Comme les adjectifs épicurien et stoïcien, le mot sceptique est passé dans le
langage courant et, dans ce cas comme dans les deux autres, en a été
dénaturé. Le sceptique en réalité n'est pas celui qui refuse
systématiquement de trancher ou qui dénigre, mais il est d'abord celui qui
cherche, qui, certes ne croit guère en la connaissance théorique, mais qui
en revanche reconnaît une valeur à l'expérience et à la vie.

Histoire du scepticisme antique.


→ L'école sceptique fut fondée par Pyrrhon d'Élis (fin du IV° s av. J. C.). Contemporain des
fondateurs du stoïcisme et de l'épicurisme, comme Socrate il n'a rien écrit. Né à Élis dans le
Péloponnèse, il fut d'abord peintre avant de devenir philosophe sous l'influence d'Anaxarque
(un disciple de Démocrite) qu'il accompagna lors de l'expédition en Asie d'Alexandre le
Grand. Pyrrhon subit sans doute l'influence, sinon de la pensée, au moins de l'attitude de
détachement des sages hindous. Il aurait notamment assisté à l'immolation par le feu d'un
bonze. De retour à Élis, il fut nommé grand prêtre et fonda une école de philosophie qui le
rendit célèbre. Il vivait dans la pauvreté avec sa sœur, la sage-femme Philista.
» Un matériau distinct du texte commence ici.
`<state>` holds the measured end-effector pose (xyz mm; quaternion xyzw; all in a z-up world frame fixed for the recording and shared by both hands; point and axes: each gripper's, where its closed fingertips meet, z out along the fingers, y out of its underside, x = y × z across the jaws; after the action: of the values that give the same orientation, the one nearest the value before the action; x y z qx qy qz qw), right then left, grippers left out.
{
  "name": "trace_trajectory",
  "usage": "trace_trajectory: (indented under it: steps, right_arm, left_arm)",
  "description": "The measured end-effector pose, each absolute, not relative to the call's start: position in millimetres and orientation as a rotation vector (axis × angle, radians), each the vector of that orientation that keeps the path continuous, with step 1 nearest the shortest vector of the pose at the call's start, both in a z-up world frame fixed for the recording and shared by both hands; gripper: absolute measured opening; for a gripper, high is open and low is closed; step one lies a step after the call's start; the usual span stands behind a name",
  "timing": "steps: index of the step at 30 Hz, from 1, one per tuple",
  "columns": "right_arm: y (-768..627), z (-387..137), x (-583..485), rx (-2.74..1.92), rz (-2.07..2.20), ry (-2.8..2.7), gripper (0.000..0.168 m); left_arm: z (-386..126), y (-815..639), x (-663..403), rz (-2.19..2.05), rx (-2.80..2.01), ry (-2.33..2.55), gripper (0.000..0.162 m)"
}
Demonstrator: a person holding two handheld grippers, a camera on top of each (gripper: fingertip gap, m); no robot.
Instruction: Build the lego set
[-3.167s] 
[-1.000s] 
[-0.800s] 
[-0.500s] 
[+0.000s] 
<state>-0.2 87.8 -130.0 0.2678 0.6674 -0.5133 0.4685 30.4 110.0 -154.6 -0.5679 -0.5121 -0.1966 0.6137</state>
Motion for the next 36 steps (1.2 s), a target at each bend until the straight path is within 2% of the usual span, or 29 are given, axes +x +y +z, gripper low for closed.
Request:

→ Son disciple, Timon de Phlionte, mit sa doctrine par écrit. Elle se caractérise par le
détachement et la maîtrise de soi. Nos sensations ne sont ni vraies, ni fausses, les doctrines se
contredisent et donc il faut suspendre son jugement. Ainsi nous pouvons parvenir à la paix de
l'âme et mériter l'ataraxie (absence de trouble de l'âme). L'inquiétude provient en effet des
jugements téméraires que nous portons sur les choses.

→ La nouvelle académie : les néo-académiciens, Arcésilas (première moitié du III° s.) et


Carnéade (fin III° s., début II° s.) pratiquèrent un scepticisme radical.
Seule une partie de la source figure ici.